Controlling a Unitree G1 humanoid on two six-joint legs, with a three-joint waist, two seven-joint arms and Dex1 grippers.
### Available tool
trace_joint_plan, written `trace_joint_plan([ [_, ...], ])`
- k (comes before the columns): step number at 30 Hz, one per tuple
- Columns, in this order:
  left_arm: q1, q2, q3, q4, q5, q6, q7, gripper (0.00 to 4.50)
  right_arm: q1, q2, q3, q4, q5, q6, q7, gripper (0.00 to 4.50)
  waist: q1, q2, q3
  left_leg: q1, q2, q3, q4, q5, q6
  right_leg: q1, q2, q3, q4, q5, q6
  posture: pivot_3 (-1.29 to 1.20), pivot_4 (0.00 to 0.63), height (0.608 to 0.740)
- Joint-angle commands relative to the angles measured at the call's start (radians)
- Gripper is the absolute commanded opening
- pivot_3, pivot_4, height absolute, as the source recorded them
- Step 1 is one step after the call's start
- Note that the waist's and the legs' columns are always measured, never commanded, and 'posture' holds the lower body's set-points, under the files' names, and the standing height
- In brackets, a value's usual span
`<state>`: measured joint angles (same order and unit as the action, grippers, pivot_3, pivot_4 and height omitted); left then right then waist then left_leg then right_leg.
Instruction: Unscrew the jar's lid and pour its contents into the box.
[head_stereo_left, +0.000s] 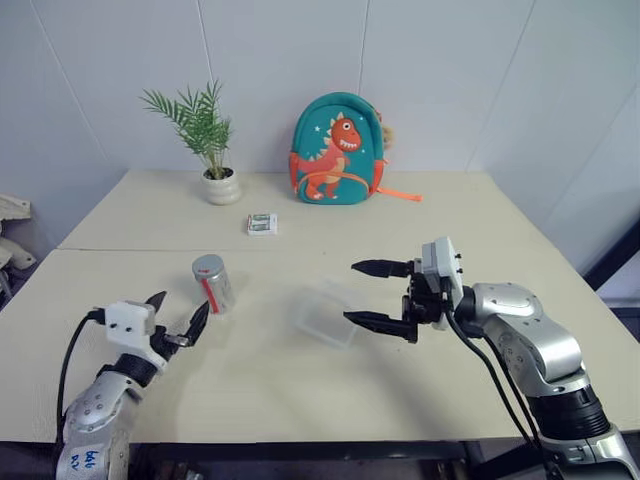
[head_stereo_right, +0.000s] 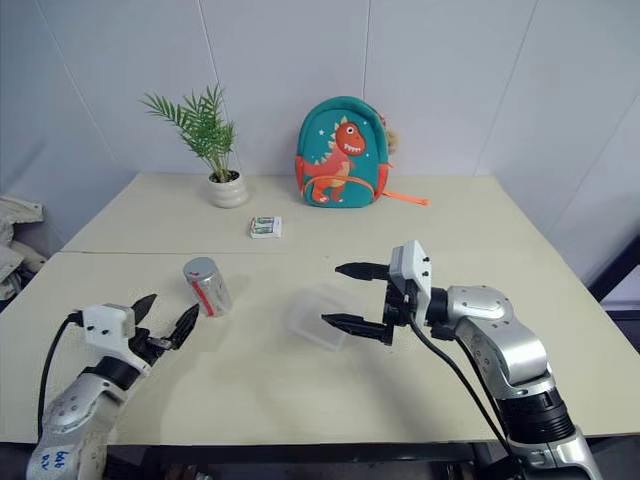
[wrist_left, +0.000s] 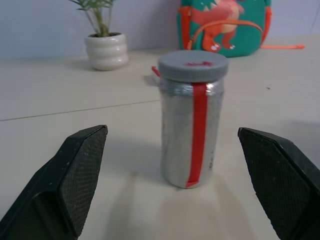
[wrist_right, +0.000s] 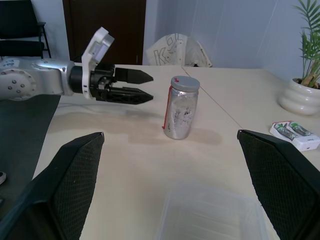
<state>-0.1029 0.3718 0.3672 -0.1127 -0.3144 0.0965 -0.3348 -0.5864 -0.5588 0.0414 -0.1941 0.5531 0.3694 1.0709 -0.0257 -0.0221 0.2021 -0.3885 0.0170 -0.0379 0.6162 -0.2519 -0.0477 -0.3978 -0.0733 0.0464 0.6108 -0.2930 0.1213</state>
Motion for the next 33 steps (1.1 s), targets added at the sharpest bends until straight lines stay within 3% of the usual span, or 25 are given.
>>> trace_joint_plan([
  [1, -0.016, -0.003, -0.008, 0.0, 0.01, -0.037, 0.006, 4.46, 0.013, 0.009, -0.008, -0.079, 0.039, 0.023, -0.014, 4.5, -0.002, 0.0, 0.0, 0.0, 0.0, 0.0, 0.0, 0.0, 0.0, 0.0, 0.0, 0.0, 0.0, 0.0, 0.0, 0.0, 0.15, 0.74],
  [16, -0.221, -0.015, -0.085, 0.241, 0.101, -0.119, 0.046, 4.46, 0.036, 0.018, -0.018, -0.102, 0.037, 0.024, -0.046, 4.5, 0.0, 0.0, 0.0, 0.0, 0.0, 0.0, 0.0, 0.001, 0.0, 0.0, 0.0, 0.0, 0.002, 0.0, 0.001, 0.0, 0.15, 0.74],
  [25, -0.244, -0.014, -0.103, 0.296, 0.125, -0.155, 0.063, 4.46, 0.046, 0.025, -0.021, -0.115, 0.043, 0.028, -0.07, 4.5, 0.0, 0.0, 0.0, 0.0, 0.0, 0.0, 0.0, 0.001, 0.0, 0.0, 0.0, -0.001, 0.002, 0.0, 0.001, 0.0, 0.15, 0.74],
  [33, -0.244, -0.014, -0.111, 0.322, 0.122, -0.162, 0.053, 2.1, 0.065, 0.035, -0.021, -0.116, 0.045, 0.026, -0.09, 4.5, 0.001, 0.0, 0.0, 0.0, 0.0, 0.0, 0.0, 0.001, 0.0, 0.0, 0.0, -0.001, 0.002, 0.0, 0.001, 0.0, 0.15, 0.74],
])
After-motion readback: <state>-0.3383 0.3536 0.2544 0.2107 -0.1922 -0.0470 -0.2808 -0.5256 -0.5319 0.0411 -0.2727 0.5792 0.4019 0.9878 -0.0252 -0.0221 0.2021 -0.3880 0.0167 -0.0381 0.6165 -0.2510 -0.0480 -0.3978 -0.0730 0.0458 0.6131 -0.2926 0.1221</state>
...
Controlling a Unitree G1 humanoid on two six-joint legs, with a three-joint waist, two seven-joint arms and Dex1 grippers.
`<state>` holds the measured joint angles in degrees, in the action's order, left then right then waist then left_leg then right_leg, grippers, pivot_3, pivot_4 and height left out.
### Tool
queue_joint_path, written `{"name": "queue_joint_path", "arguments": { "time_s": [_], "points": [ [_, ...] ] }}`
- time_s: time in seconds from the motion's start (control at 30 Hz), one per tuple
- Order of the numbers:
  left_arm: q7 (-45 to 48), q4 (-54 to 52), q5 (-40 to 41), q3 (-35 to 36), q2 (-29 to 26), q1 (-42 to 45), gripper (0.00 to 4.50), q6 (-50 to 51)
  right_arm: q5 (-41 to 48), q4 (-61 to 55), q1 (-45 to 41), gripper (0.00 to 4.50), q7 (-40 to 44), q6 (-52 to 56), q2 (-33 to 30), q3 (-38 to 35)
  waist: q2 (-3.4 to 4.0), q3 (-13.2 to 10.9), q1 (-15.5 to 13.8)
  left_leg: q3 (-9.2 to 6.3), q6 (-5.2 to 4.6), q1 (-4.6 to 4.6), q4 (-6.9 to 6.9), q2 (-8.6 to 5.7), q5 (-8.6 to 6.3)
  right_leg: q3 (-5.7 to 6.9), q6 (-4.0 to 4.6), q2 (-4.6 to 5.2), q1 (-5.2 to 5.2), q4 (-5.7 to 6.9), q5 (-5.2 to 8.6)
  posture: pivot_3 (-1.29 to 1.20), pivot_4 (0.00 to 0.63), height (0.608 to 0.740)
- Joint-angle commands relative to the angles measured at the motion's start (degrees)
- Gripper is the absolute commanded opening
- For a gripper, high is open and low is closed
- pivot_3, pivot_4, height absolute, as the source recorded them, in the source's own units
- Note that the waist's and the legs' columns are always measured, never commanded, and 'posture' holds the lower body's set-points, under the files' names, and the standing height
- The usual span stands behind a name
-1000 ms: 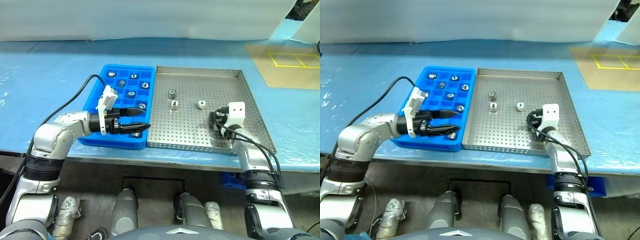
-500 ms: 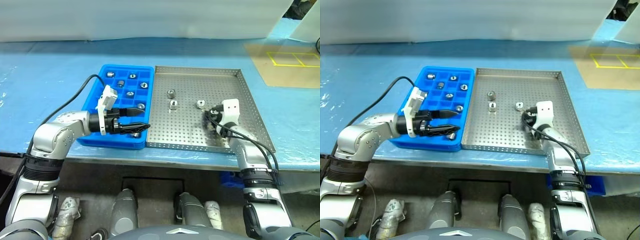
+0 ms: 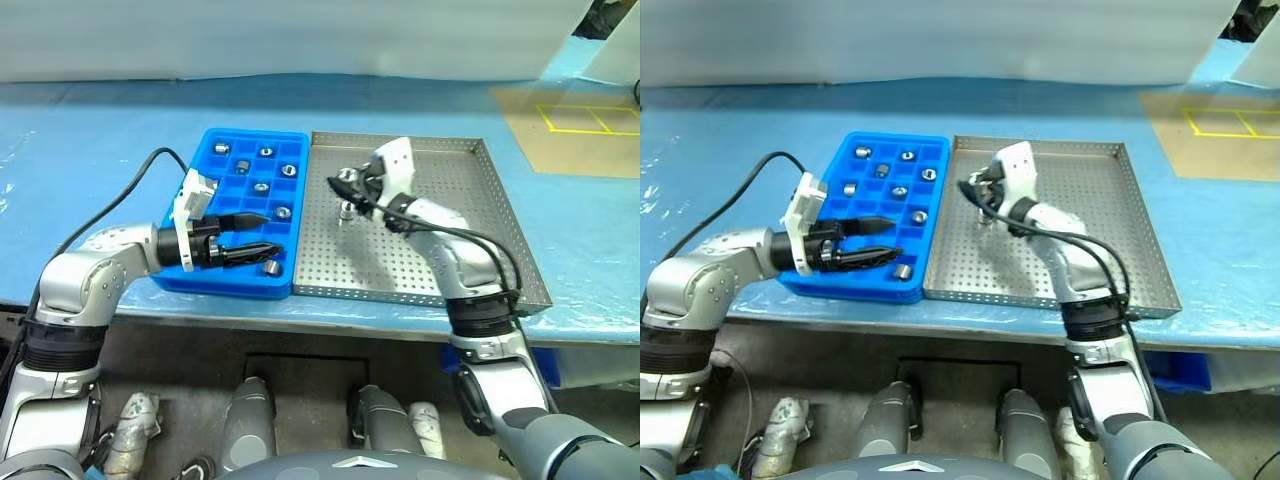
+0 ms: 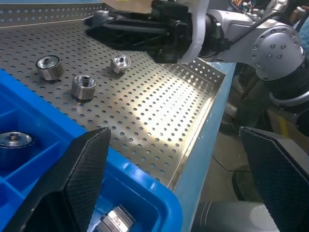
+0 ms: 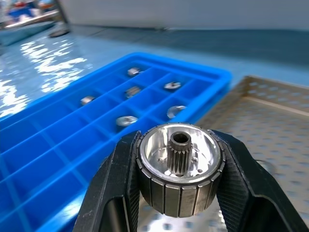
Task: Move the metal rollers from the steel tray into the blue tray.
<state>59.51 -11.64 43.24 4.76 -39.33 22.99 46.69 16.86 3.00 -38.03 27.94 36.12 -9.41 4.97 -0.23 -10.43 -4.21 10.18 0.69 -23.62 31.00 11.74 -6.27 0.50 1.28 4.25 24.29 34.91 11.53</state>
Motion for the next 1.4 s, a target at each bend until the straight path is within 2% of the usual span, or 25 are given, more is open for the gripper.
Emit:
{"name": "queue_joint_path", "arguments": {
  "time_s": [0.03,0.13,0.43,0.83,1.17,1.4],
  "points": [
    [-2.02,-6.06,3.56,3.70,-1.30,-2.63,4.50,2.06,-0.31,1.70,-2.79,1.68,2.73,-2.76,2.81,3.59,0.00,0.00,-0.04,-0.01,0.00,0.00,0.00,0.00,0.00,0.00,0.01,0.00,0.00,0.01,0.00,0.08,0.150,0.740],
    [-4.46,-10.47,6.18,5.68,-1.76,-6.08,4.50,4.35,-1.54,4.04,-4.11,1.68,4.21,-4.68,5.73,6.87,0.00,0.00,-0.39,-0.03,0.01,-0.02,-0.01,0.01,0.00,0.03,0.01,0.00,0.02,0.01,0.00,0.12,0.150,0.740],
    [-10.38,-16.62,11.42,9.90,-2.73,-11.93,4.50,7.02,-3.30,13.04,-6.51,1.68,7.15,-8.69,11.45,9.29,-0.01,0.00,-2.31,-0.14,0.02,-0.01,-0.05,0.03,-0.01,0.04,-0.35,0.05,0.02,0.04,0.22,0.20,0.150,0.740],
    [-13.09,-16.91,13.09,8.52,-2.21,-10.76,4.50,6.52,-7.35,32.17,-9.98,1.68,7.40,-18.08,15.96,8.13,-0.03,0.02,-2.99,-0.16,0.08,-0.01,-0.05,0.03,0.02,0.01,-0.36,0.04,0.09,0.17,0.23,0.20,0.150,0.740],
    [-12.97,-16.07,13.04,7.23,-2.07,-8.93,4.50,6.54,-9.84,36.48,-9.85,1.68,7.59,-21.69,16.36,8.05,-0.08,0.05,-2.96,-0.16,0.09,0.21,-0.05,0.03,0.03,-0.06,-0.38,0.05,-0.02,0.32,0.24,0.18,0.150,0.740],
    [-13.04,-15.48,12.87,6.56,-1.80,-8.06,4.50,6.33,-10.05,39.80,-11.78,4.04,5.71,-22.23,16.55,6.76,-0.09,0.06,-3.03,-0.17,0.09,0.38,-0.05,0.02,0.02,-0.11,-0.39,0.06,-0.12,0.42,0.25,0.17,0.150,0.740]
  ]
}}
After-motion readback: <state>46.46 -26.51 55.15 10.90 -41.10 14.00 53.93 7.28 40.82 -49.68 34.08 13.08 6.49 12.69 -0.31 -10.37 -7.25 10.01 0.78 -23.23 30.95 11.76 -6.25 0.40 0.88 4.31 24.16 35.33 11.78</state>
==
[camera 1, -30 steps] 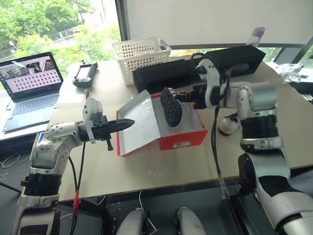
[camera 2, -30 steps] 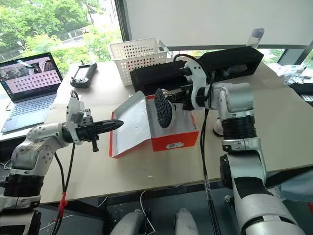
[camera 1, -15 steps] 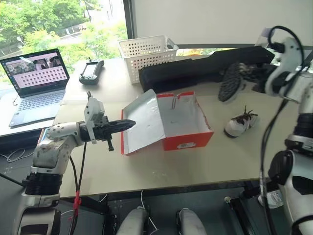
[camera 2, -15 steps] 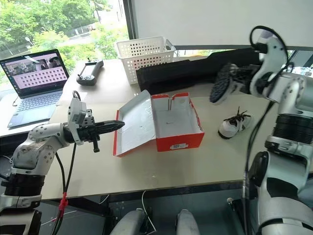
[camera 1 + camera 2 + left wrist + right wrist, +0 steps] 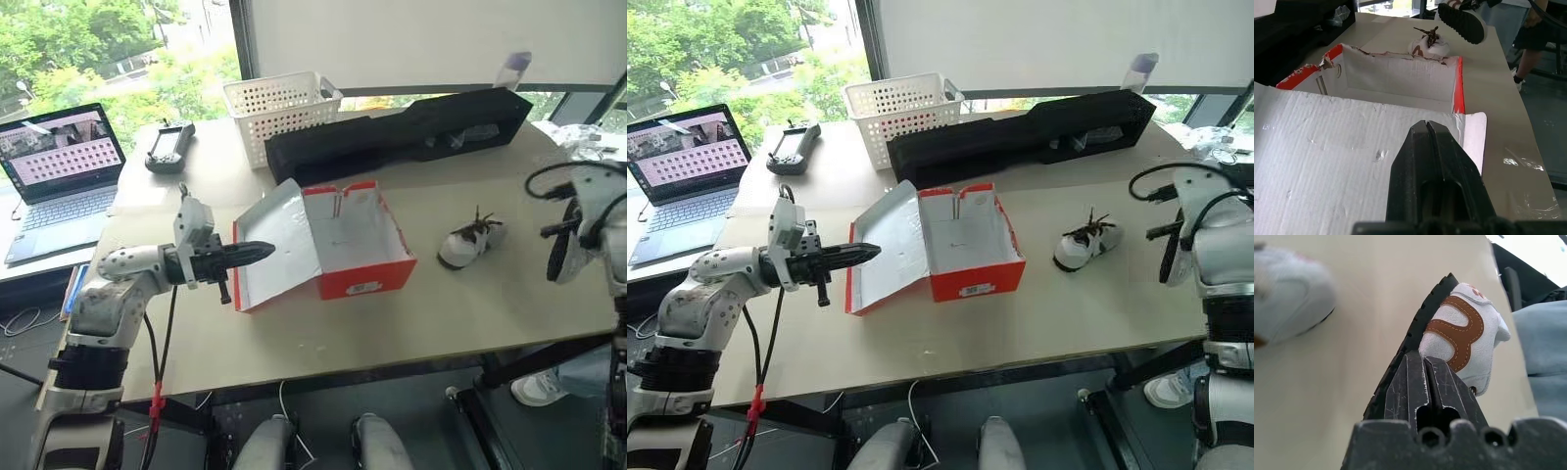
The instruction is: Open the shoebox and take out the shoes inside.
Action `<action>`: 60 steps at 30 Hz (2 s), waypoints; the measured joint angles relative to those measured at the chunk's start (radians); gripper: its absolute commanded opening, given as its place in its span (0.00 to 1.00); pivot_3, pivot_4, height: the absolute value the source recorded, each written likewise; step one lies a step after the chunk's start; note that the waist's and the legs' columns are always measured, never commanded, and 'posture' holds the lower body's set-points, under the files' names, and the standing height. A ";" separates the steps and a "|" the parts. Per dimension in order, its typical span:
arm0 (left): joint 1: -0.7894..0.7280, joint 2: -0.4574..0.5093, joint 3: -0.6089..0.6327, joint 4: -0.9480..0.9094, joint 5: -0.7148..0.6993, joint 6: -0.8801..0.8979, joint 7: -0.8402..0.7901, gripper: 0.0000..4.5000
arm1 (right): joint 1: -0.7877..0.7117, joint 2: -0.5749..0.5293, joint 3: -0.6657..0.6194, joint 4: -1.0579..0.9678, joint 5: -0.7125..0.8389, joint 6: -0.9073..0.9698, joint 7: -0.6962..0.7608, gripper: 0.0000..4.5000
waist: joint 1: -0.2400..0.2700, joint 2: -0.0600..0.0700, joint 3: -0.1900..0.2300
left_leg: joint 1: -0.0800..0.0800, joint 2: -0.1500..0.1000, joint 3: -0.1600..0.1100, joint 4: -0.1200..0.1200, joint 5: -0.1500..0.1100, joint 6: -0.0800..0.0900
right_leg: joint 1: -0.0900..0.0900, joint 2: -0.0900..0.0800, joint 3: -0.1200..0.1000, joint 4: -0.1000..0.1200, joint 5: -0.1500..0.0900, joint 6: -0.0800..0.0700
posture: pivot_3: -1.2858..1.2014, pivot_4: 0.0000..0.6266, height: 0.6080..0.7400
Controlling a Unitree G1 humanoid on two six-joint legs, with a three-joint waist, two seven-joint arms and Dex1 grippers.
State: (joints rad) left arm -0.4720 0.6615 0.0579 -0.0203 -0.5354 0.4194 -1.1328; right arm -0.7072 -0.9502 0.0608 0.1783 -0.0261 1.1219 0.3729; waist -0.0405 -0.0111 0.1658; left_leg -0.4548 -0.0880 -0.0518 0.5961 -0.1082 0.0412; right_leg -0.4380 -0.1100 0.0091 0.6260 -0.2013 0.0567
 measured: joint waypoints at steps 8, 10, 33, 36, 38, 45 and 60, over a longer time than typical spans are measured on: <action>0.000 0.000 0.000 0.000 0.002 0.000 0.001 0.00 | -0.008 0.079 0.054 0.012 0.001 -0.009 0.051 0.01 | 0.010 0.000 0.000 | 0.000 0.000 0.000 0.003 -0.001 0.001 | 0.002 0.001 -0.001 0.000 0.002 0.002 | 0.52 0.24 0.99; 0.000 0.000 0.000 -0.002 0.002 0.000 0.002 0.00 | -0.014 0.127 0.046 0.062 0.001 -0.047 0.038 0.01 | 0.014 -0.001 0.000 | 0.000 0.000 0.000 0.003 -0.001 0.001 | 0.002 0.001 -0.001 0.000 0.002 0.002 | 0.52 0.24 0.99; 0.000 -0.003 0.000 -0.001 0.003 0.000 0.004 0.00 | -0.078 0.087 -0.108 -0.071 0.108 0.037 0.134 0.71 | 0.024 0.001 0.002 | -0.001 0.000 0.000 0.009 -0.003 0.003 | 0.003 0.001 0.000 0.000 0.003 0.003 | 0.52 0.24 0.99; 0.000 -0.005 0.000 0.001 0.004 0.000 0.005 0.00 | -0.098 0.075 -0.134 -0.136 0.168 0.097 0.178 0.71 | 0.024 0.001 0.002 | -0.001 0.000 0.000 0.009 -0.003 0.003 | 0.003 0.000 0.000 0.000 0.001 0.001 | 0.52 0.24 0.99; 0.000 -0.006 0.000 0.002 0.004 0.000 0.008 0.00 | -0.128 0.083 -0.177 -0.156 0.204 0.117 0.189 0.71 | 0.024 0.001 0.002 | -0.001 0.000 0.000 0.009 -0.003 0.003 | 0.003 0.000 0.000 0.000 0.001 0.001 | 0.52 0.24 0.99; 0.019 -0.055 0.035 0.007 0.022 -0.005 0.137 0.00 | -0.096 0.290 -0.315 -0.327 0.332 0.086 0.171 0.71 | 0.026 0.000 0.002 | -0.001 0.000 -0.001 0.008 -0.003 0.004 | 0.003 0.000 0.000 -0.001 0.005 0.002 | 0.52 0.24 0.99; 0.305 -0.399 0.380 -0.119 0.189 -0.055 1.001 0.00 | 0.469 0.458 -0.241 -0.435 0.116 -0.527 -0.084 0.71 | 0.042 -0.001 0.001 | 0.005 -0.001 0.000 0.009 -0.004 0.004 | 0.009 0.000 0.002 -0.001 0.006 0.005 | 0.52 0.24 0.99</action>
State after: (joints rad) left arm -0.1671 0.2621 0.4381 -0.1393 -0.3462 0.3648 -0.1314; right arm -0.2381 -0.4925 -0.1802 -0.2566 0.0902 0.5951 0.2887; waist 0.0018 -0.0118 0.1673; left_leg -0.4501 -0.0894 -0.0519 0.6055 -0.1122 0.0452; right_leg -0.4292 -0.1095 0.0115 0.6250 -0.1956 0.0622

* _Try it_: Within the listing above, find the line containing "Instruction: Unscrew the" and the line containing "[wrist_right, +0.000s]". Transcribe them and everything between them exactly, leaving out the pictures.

* _Solution below_:
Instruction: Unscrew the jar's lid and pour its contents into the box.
[head_stereo_left, +0.000s] 
[head_stereo_right, +0.000s] 
[wrist_left, +0.000s] 
[wrist_right, +0.000s] 

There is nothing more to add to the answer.